Another important thing you want to keep in mind when siding out is your ratios. After siding always count your monsters, spells and traps. You don’t want to lose a game because you couldn’t draw any monsters only to find out you only had 16 post siding. Also remember you can’t count hand traps as monsters. You’re not going to be summoning a Maxx “C” and swinging for 500 too often. The same goes for traps. You really don’t want to be going above 12ish traps in most decks. Most of them do relatively the same thing and increasing that number will only add to the number of clogged hands you get. Because of this, you’re really going to want to make sure you have good ratios. For monsters 17 would probably be the lowest you could go without getting consistency issues and 21 would probably be the highest in most decks that follow normal ratio rules (obvious exceptions to this are decks like Chaos Dragons) with the optimal number probably lying somewhere in between.


Messing with Your Engine

This is very similar to not messing with your ratios too heavily when siding. You’re also not going to want to mess with your engine too much. It might be okay to side out a Wind-Up Rabbit or a Wind-Up Factory, but really that’s about it. When you start cutting Magicians and Rats you’re taking away from what the deck is supposed to do. For example, if you cut a Magician for a Thunder King and mid game you have Thunder King Shark, sure Thunder King is a good side deck card, but think about the alternative. Shark doesn’t have much synergy with Thunder King. Your engine is an engine because it has synergy with the rest of it. Don’t mess heavily with the synergy of it.

Something else that goes with not messing with your engine is the number of cards you side in. I’ve always liked siding 6-8 matchup specific cardsI just don’t find that possible with a deck like Wind-Ups. This is where we really have to differentiate between the types of decks. A deck like Rabbit can do that as outside of the Rabbits, the vanillas, and the Tour Guides, it’s free reign. Everything it’s doing is one card and not a combo or series of cards. Wind-Ups is just the opposite. Combo decks plays like this are all going to be combinations of cards. I find that you cannot side that many matchup specific cards when using a deck like this. Rabbit’s engine is only 8 cards. Wind-Ups is 14 at the least. If you side too many specific cards in decks like this you’re going to be forced to mess with the core 14. In decks like this I find it is better to side generic cards like hate for Gozen or Thunder King such as Trap Stun and Soul Taker and only 2-3 matchup specific cards like Cyber Dragon for Geargia or Needle Ceiling for Wind-Ups.

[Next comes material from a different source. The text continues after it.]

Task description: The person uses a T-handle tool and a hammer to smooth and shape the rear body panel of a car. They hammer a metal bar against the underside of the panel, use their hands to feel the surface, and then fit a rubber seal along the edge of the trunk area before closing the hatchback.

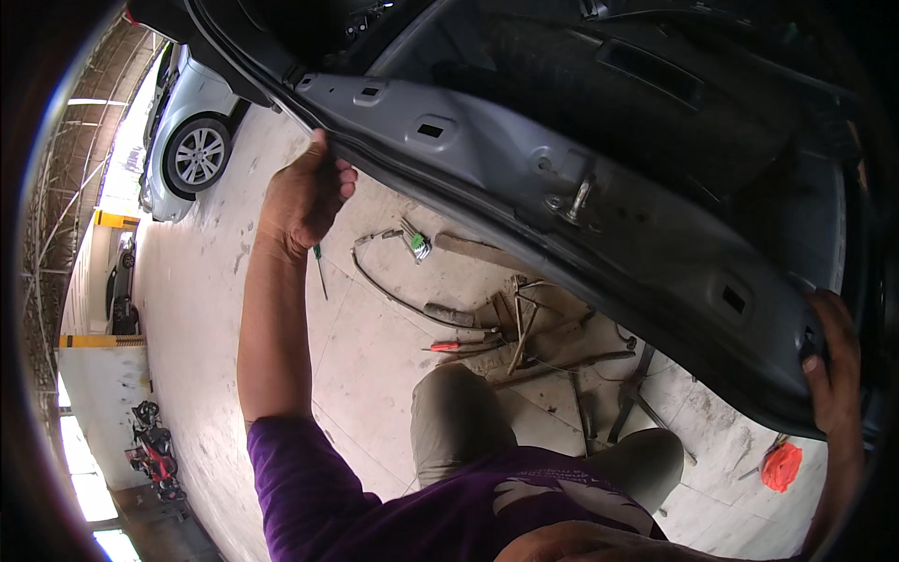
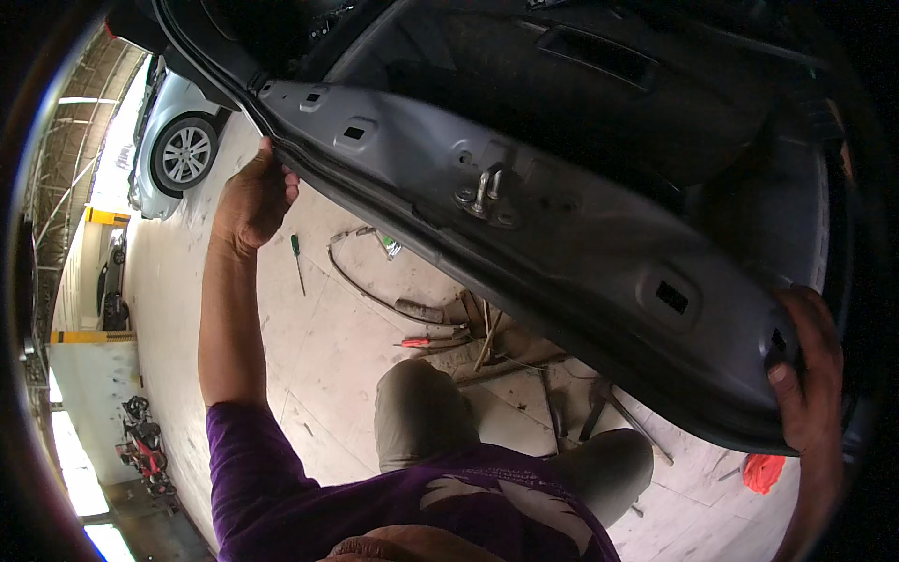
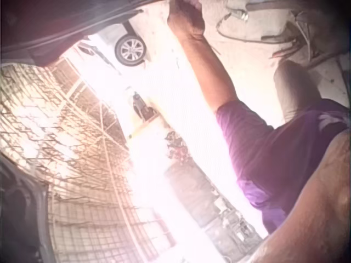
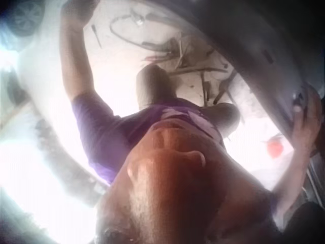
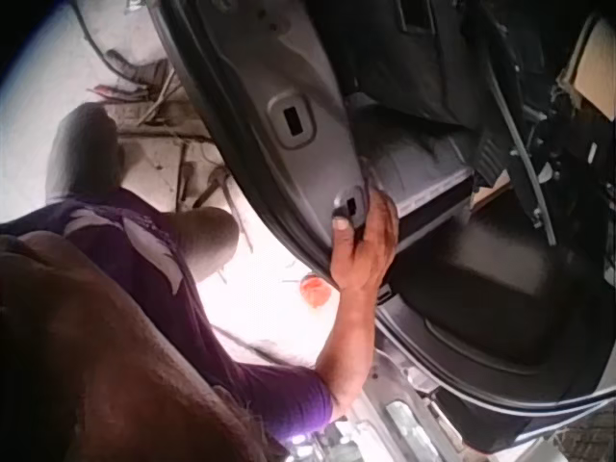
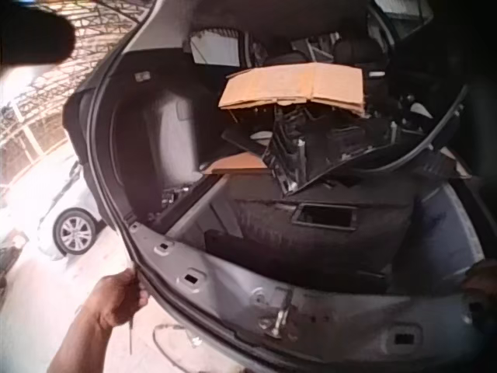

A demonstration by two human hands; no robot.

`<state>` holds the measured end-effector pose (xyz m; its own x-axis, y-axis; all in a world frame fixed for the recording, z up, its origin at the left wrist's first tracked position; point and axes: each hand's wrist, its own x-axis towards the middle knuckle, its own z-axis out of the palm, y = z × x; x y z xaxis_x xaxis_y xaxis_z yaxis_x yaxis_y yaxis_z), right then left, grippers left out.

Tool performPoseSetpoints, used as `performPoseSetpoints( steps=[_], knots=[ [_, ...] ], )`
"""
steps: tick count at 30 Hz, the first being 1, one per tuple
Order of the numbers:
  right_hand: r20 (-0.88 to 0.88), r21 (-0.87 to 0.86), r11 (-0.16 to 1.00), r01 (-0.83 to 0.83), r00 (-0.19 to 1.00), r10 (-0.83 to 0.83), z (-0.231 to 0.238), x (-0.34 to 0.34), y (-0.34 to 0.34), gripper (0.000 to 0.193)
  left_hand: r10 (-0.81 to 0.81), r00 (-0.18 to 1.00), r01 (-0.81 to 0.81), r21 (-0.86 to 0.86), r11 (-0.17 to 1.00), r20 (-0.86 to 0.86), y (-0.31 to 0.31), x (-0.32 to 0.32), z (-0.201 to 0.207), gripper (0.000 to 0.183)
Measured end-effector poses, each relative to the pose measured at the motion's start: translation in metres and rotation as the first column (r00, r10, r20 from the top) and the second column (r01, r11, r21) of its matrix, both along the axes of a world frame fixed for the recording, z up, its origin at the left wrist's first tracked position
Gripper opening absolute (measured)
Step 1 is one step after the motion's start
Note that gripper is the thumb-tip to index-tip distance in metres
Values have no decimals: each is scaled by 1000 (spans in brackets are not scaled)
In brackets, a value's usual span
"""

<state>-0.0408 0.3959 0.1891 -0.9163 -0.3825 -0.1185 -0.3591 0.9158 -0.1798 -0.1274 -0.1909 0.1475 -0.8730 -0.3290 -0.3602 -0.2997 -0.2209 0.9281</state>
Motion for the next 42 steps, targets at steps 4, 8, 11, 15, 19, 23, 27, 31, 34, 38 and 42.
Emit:
performPoseSetpoints(
  steps=[4,8,11,15,19,23,27,31,34,38,42],
  knots=[
    [-34,26,998,-50,998,50,-13,-3,11,74,-8,1000,7,-51,999,-21,-5,-6,4,25],
    [-23,5,999,-36,999,36,-13,1,12,72,-21,998,26,-93,995,56,-15,-10,8,26],
    [-35,4,1000,0,999,0,-11,4,13,72,21,998,-14,-123,992,59,-12,-19,13,27],
    [-31,-18,999,-47,998,47,-13,0,11,71,41,998,-32,-175,984,45,-15,-21,9,31],
    [-66,-14,1000,-21,998,20,-14,3,18,67,-11,999,17,-148,989,42,-41,-33,14,28],
    [-69,-7,1000,-7,998,7,-18,3,15,68,84,996,-75,-264,962,24,-53,-41,3,25],
    [-58,-37,998,49,997,-51,-21,3,18,70,51,998,-44,-197,979,31,-64,-54,4,28],
    [-57,-48,995,92,994,-95,-14,6,2,72,192,977,-205,-154,967,-92,-87,-79,-14,28],
    [-65,-47,993,104,992,-107,-8,7,5,72,192,980,-198,-159,967,-54,-89,-89,-9,31],
    [-11,-120,989,89,996,-91,0,5,-11,73,162,966,-163,11,987,-204,-166,-117,-34,29],
    [-6,-114,990,87,996,-89,-5,2,-4,73,-123,986,80,-337,938,-108,-184,-128,-52,56]
  ],
)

Reconsidering the Usefulness of Staples

This doesn’t happen as much and it’s something you’re going to have to consider before the tournament, but sometimes staples aren’t necessarily effective against all decks. For instance, how good do you think Dark Hole is against Wind-Ups? If they Magician Shark you they’re going to have Shock Master and call spells. Throughout the game they’re going to be making Zenmaines, Maestroke, and Tiras and floating more Rabbits than they would have game 1 because they know Needle Ceiling is a powerful card against them. They are going to be playing around it as best as they can. Rarely are you going to actually get much value out of Dark Hole against Wind-Ups games 2 and 3 except hitting an occasional Thunder King.